Communicating with kernel

According to Wikipedia, an operating system usually segregates virtual memory into kernel space and user space. Kernel space is strictly reserved for running the kernel, device drivers and kernel extensions. In most operating systems, kernel memory is never swapped out to disk. User space is the memory area where all user mode applications work and this memory can be swapped out when necessary.

A user application cannot access kernel space directly and similarly kernel code cannot access the user space without checking whether the page is present in memory or swapped out. Even though these can not access each other directly, user and kernel space can communicate with each other using variety of ways. This is an effort to summarize those used under Linux:

  • System calls
  • As explained in manual of syscall(2), The system call is the fundamental interface between an application and the kernel.

    A system call is a request by a running task to the kernel to provide some sort of service on its behalf. In general, the kernel services invoked by system calls comprise an abstraction layer between hardware and user-space programs.

    The way system calls are handled is up to the processor. Usually, a call to the kernel is due to an interrupt or exception; in the call, there is a request to execute something special.
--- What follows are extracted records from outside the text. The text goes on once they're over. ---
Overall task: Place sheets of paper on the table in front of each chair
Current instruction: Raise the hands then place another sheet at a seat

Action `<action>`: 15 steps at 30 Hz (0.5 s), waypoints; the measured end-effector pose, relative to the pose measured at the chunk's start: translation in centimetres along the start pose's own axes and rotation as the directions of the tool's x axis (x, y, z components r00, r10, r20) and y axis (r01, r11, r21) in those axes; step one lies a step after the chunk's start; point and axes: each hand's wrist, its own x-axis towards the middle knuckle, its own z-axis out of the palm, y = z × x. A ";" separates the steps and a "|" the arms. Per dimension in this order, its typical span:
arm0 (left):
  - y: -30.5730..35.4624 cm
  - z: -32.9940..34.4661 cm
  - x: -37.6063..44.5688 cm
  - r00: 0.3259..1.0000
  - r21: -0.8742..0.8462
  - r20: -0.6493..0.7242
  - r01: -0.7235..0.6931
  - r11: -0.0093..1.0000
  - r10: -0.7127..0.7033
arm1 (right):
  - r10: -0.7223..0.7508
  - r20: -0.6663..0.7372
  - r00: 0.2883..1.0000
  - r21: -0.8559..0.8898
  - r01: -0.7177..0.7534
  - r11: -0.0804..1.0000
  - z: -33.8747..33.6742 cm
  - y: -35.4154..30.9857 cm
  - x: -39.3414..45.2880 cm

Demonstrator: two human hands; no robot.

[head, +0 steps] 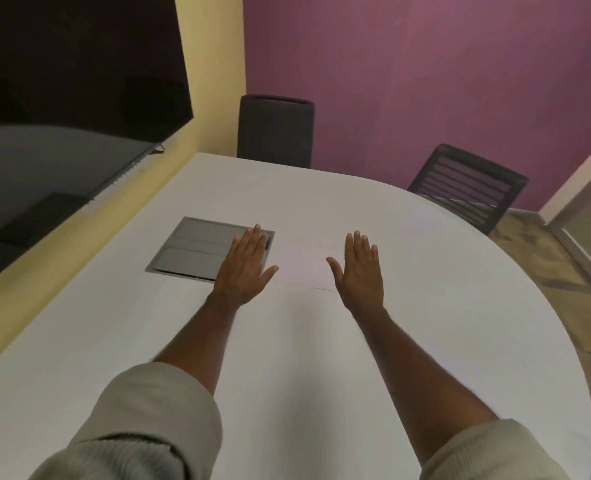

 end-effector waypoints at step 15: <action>1.2 20.9 15.0 0.956 -0.050 0.273 -0.093 0.994 0.103 | 0.155 0.201 0.967 0.017 -0.162 0.987 16.6 13.2 10.1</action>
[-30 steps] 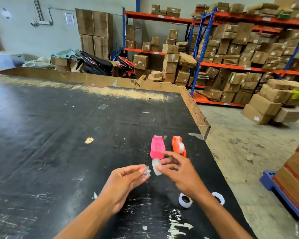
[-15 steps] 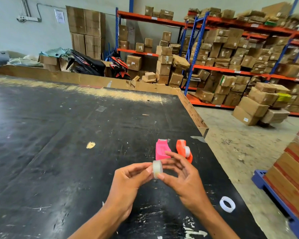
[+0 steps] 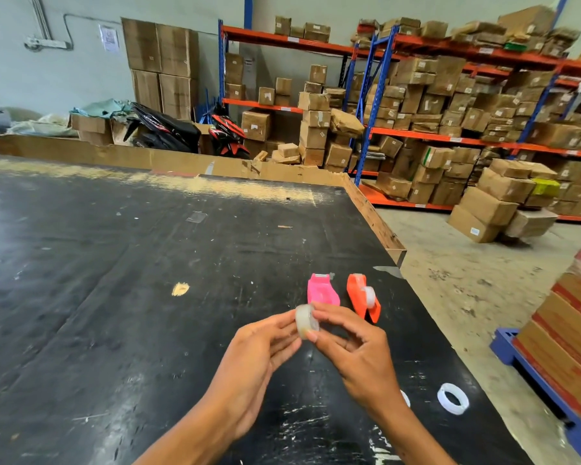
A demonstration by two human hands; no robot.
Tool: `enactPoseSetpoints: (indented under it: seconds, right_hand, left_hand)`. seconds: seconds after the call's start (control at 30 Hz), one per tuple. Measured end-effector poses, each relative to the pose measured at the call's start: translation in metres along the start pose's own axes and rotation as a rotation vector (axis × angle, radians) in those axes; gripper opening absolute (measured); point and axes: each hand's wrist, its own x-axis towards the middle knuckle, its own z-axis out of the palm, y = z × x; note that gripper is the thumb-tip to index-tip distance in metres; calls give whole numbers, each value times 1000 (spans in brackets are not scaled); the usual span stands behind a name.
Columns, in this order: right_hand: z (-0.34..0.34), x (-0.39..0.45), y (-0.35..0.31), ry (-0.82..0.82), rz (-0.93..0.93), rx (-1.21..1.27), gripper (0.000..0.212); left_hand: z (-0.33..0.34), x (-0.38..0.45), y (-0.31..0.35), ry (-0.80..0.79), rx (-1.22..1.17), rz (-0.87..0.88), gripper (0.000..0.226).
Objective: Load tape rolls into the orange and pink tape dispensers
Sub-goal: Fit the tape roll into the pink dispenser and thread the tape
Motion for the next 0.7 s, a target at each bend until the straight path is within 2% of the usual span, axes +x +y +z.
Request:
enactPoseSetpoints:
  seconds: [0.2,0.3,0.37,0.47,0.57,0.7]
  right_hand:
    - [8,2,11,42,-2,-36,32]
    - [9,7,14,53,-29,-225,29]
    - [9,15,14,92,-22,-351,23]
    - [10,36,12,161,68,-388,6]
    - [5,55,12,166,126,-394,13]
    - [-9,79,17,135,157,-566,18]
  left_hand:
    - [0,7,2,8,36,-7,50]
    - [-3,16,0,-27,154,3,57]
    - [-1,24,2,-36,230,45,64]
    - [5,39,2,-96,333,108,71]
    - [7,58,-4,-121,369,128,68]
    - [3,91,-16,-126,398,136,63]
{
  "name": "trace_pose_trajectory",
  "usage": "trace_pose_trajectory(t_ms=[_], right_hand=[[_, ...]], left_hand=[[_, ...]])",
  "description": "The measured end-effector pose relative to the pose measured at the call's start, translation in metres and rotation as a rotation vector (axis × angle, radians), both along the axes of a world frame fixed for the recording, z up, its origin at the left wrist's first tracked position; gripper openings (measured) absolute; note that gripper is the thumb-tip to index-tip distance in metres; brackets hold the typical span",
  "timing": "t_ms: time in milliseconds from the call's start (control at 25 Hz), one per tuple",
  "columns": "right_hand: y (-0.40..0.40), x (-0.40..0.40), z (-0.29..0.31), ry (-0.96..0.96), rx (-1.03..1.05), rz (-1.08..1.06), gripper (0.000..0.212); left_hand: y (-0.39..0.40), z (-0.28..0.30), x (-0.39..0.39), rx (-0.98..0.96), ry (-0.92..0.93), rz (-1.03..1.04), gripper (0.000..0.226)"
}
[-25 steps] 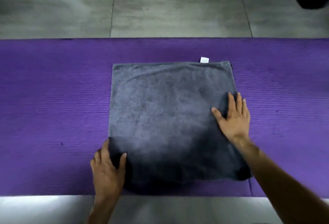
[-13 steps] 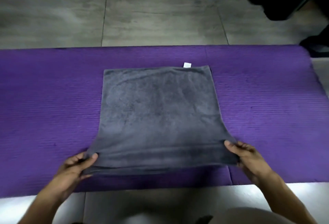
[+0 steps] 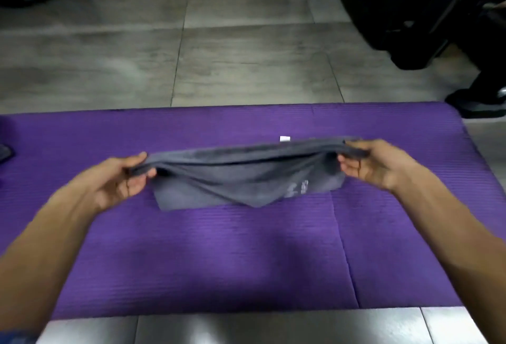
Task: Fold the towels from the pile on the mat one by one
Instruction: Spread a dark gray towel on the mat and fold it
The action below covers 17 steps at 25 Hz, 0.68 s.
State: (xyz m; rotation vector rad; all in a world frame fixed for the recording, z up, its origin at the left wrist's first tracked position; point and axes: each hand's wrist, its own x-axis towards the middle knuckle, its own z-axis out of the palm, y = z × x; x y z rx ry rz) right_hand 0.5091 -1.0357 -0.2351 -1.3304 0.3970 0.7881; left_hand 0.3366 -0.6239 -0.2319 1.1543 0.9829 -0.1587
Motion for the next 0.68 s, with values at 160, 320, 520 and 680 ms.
trace_pose_trajectory(t_ms=[160, 320, 520, 680], right_hand=[[0.046, 0.082, 0.065, -0.215, 0.078, -0.132, 0.005], [0.041, 0.101, 0.102, -0.323, 0.058, -0.15, 0.015], [0.015, 0.057, 0.048, -0.214, -0.055, -0.174, 0.015], [-0.02, -0.008, -0.05, -0.058, -0.205, -0.178, 0.018]], left_hand=[[0.026, 0.072, 0.085, 0.096, -0.281, 0.154, 0.02], [0.029, 0.121, 0.1, 0.188, -0.34, 0.106, 0.019], [0.012, 0.052, 0.058, 0.202, -0.149, 0.055, 0.018], [-0.016, -0.043, -0.012, 0.182, 0.038, 0.029, 0.009]])
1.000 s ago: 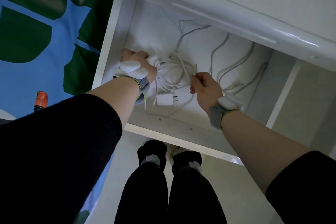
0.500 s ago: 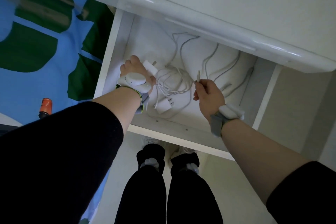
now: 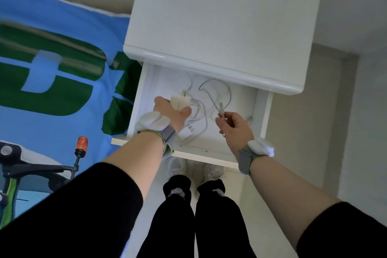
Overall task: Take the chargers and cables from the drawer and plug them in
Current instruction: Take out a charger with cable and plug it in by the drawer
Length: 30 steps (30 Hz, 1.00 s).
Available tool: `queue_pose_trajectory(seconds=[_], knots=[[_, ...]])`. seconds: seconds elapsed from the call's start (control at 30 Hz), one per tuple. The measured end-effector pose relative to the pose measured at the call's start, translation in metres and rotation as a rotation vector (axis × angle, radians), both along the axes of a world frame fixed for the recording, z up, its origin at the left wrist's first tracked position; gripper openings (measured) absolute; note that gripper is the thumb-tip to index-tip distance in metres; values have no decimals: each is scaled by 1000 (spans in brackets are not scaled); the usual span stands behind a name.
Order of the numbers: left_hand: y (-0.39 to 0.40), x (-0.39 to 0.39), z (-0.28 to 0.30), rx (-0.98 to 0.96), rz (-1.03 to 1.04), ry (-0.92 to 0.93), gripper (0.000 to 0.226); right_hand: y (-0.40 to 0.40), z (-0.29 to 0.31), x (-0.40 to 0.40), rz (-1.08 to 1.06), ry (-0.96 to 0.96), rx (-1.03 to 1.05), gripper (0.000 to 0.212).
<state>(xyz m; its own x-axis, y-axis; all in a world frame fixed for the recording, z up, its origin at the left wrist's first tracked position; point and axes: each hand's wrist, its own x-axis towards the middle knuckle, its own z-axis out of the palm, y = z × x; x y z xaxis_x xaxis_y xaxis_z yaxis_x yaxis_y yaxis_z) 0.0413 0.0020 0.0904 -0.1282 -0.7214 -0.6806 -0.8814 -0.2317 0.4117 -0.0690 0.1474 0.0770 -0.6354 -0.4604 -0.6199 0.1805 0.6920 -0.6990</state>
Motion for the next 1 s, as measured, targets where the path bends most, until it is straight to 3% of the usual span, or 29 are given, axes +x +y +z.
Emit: queue_pose_trajectory(seconds=[0.13, 0.3, 0.5, 0.87, 1.0], knots=[[13, -2, 57, 47, 65, 176, 43, 7, 49, 2, -57, -10, -7, 5], [21, -10, 125, 135, 75, 334, 23, 13, 109, 9, -175, 32, -31, 12], [34, -20, 198, 219, 118, 460, 55, 19, 183, 12, -285, 22, -109, 19], [83, -51, 320, 394, 89, 751, 44, 69, 314, 15, -583, 34, -346, 24], [106, -63, 359, 465, 111, 821, 18, 95, 353, 13, -678, -32, -475, 24]])
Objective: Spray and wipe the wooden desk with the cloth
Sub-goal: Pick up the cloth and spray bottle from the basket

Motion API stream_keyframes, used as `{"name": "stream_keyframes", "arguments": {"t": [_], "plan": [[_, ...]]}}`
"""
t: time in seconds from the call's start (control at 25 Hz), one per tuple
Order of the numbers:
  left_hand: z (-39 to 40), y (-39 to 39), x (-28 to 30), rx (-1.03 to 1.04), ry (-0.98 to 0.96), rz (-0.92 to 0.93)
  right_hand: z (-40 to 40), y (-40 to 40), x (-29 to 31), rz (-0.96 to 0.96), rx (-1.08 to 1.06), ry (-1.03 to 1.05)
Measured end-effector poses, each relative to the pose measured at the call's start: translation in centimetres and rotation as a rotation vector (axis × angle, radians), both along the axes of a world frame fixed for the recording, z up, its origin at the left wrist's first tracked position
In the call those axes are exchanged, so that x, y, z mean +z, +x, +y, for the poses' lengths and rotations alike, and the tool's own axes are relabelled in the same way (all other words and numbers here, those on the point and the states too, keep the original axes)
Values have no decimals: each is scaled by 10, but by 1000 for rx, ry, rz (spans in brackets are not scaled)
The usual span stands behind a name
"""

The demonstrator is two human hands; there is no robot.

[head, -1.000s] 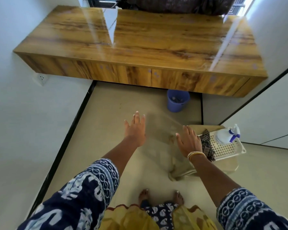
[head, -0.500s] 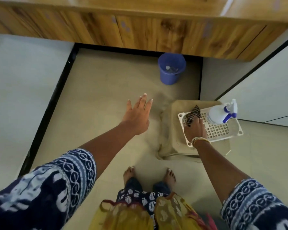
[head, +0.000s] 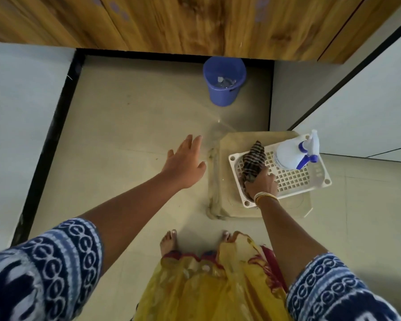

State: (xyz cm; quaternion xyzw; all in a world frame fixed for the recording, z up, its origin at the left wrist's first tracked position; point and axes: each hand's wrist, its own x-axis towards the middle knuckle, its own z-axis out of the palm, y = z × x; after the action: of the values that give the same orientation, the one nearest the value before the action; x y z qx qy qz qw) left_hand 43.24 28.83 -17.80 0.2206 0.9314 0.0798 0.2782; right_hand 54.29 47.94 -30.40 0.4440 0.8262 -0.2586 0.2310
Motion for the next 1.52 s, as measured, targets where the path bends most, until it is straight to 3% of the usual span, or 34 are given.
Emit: {"name": "stream_keyframes", "arguments": {"t": [0.12,0.24,0.32,0.44,0.48,0.6,0.76,0.84,0.96,1.24,1.36,1.52], "plan": [[8,-9,-2,121,77,-95,10,-6,-3,8,-80,-143],[17,-14,6,305,188,-242,1,-17,27,278,-532,-586],[26,-13,12,482,258,-437,-14,-25,53,470,-685,-936],[37,-8,17,853,504,-887,-35,-37,87,552,-482,-1290],[37,-8,16,956,597,-917,-37,-41,95,549,-426,-1348],[32,-12,3,1179,773,-803,-30,-37,101,607,-640,-1245],[34,-17,-6,1283,863,-835,8,-19,68,625,-1139,-614],[40,-17,-7,1301,872,-816,27,-12,56,587,-1190,-330],[49,-19,-13,1299,885,-805,48,-16,50,676,-1126,-161],[53,-17,-19,1291,848,-776,85,-24,46,613,-1019,-246],[49,-14,-17,1296,854,-763,85,-12,55,564,-836,-335],[46,-13,-5,1245,898,-725,75,-16,81,654,-576,-680]]}}
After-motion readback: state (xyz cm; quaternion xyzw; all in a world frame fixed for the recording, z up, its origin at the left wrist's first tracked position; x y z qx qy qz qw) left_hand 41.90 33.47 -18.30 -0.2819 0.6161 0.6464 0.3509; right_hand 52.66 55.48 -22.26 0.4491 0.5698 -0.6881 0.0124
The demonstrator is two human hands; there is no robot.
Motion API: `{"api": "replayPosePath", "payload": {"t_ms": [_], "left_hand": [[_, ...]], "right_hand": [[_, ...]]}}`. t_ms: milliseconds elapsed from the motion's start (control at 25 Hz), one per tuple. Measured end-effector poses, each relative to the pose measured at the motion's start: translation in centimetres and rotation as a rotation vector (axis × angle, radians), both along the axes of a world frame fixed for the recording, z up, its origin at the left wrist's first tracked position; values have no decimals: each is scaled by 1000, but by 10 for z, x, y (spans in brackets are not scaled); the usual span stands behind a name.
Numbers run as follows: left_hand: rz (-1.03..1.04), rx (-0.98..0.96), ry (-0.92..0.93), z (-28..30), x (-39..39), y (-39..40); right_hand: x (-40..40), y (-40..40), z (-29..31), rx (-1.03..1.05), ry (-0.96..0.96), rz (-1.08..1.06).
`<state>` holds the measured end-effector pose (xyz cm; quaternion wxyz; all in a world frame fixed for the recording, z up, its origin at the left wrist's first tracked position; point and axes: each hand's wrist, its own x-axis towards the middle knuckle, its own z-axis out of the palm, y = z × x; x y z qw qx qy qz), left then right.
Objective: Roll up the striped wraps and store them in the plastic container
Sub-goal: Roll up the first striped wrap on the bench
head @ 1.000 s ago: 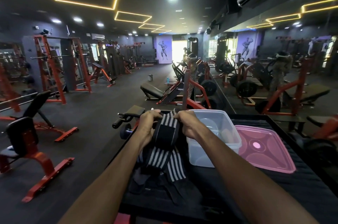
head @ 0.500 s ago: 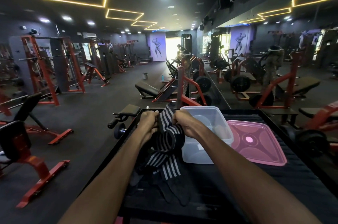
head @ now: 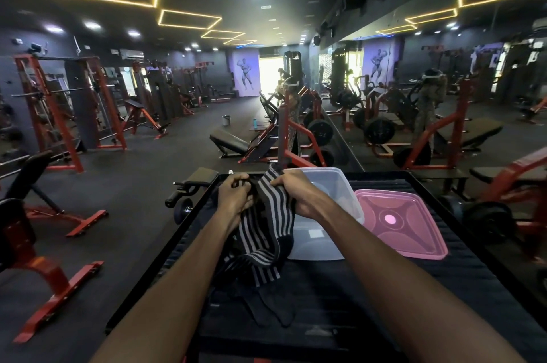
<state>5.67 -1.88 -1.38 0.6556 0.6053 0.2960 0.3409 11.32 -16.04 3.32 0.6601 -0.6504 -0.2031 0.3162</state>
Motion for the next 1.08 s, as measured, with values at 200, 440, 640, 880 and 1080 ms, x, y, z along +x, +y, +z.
{"api": "replayPosePath", "payload": {"t_ms": [200, 440, 640, 880, 1080], "left_hand": [[35, 179, 167, 1, -4, -2], [125, 589, 492, 4, -14, 4], [35, 760, 643, 7, -14, 3], [135, 896, 554, 8, -15, -5], [103, 1020, 458, 13, -12, -10]], "right_hand": [[6, -11, -1, 80, 80, 18], [12, -22, -5, 114, 203, -42], [9, -24, -8, 175, 247, 55], [5, -23, -8, 171, 189, 31], [2, -20, -9, 127, 91, 72]]}}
    Actual code for the system_call entry point can be found in /usr/src/linux/kernel/sys_call.S and the code for many of the system calls can be found in /usr/src/linux/kernel/sys.c. Code for the rest is distributed throughout the source files. Some system calls, like fork, have their own source file (e.g., kernel/fork.c).

    Pros: Well documented, easy to use interface.

  • ioctl
  • Even though ioctl is one of the system calls, its usefulness tempts me to talk about it separately. Sometimes referred to as Swiss army knife, ioctl stands for input/output control and is used to manipulate a character device via a file descriptor. ioctl is a catch-all function that takes a device, a request and a variable number of other parameters. The devices, requests and other parameters are then defined in header files.

    Pros: Provides hardware level access to programmers.
    Cons: device and requests are poorly documented and platform specific.

  • procfs
  • The /proc file system (procfs) is a special file system in the Linux kernel. It is a virtual file system, i.e. not associated with a block device but exists only in memory.

    The files in the procfs are there to allow userland programs access to certain information from the kernel (like process information in /proc/[0-9]+/), but also for debug purposes (like /proc/ksyms).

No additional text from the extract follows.